### Task
Lines with the word "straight" are the ones wanted. Copy each of them from the entries below.
'''
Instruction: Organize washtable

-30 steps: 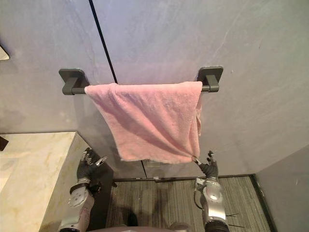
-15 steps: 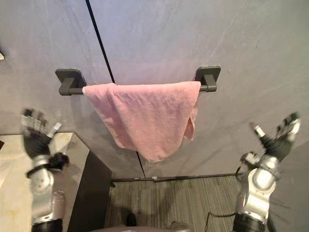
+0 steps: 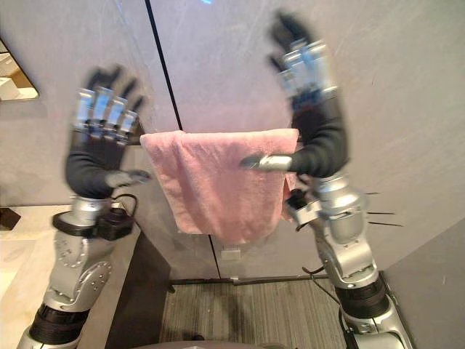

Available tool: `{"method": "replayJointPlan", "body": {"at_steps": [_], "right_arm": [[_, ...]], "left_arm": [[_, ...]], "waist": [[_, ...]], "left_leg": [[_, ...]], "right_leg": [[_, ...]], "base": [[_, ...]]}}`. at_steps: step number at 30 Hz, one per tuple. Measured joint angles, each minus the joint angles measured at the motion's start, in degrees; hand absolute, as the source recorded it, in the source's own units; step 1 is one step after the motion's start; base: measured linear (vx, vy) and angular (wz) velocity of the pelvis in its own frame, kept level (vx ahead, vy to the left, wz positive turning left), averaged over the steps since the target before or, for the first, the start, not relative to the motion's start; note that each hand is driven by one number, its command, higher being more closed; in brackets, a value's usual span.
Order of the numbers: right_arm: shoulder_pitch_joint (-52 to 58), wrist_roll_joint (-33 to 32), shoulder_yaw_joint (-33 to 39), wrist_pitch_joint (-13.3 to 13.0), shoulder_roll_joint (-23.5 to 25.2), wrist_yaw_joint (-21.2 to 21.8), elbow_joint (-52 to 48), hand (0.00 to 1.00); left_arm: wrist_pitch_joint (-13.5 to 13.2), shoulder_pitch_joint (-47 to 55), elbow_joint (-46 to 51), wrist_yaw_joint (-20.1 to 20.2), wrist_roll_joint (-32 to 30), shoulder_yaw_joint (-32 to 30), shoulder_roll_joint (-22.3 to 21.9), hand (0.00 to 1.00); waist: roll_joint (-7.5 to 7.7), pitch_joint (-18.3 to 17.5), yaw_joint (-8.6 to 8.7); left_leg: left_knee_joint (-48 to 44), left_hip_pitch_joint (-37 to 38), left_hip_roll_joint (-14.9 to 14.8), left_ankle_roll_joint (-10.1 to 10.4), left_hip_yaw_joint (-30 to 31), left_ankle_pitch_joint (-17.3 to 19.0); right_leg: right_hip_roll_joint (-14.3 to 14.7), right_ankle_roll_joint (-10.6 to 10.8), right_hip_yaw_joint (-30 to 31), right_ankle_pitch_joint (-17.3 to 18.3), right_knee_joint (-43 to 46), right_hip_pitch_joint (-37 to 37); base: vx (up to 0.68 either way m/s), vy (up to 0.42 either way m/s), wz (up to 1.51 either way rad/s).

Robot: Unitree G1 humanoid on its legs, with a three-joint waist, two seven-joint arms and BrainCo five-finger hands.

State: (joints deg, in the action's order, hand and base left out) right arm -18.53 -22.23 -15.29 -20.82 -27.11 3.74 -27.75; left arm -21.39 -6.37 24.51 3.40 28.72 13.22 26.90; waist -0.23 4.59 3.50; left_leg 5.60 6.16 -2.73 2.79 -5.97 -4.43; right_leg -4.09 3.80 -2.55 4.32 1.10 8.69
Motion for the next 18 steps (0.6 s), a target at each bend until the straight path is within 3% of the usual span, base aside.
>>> {"method": "replayJointPlan", "body": {"at_steps": [4, 7, 13, 18], "right_arm": [[0.49, -1.10, -9.92, 2.58, -5.82, 6.51, 6.34, 0.00], [4.01, -1.91, -10.94, 3.75, -7.30, 8.12, 10.56, 0.00], [8.01, 1.05, -12.75, 4.72, -6.86, 9.09, 15.97, 0.00], [10.31, 8.35, -12.53, 5.26, -1.93, 8.79, 22.34, 0.00]], "left_arm": [[2.93, 0.10, -6.55, 4.78, -0.02, 8.17, 3.07, 0.00], [4.84, 0.71, -11.62, 6.18, -0.67, 10.74, 3.13, 0.00], [7.42, 2.27, -17.58, 6.38, -7.03, 11.57, 1.79, 0.00], [9.16, 3.11, -23.78, 4.44, -13.86, 11.11, -3.07, 0.00]], "waist": [[0.16, -0.33, -0.17], [0.16, -0.33, -0.44], [0.15, -0.33, -0.41], [0.14, -0.33, -0.66]], "left_leg": [[-0.01, -0.33, 0.00, -0.06, -0.77, -0.06], [-0.01, -0.55, 0.00, -0.17, -0.83, -0.18], [0.04, -0.61, -0.03, -0.18, -0.82, -0.25], [0.31, -1.46, -0.12, -0.29, -0.80, -0.70]], "right_leg": [[-0.01, 0.15, 0.94, -0.22, 0.13, -0.69], [0.00, 0.15, 1.00, -0.22, 0.29, -1.03], [0.02, 0.14, 0.99, -0.23, 0.39, -1.15], [0.04, 0.01, 1.08, -0.41, 0.59, -2.14]], "base": [[-0.01, 0.002, -0.10], [0.00, -0.001, -0.01], [0.00, 0.000, 0.00], [-0.01, -0.003, 0.00]]}}
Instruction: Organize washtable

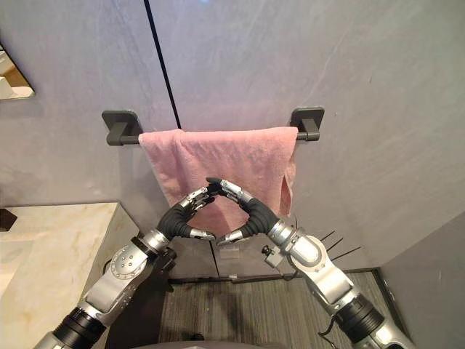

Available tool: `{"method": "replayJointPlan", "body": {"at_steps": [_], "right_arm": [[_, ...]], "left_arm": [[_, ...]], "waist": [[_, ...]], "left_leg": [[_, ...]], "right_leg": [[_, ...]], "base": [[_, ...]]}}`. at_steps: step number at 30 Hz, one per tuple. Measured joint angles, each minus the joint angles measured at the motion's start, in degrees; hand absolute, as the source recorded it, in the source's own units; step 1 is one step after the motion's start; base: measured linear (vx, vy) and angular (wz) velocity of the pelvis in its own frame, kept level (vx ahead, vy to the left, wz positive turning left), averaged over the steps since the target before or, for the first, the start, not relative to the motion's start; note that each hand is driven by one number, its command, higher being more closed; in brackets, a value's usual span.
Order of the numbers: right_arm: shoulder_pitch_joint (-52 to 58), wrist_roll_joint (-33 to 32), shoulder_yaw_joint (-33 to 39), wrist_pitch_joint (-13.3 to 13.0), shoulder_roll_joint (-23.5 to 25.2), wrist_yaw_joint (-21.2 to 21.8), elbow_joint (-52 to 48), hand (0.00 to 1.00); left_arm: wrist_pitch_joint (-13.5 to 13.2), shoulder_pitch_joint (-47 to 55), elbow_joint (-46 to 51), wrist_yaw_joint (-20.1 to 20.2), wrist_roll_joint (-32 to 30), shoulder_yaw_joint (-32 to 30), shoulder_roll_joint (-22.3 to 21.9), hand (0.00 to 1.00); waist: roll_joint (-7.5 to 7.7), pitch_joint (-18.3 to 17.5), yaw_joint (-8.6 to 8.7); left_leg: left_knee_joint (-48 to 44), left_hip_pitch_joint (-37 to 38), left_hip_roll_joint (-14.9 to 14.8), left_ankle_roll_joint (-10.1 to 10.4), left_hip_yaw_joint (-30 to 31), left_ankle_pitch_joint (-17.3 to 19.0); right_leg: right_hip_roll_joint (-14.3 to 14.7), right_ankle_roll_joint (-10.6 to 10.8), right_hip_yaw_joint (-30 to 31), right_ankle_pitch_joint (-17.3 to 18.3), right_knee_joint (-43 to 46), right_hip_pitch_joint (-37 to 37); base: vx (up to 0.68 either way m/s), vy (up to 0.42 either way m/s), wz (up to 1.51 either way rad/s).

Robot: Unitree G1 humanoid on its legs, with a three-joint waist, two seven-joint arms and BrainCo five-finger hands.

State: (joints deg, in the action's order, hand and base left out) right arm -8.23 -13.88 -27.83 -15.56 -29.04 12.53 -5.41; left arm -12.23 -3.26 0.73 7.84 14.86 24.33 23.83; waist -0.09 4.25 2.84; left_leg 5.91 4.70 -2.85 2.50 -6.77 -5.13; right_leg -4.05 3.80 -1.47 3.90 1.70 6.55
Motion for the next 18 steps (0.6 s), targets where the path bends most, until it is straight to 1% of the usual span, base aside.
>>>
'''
### Exercise answer
Motion for the next 18 steps (0.6 s), a target at each bend until the straight path is within 3% of the usual span, base aside.
Motion for the next 18 steps (0.6 s), targets where the path bends most, until it is straight to 1% of the usual span, base aside.

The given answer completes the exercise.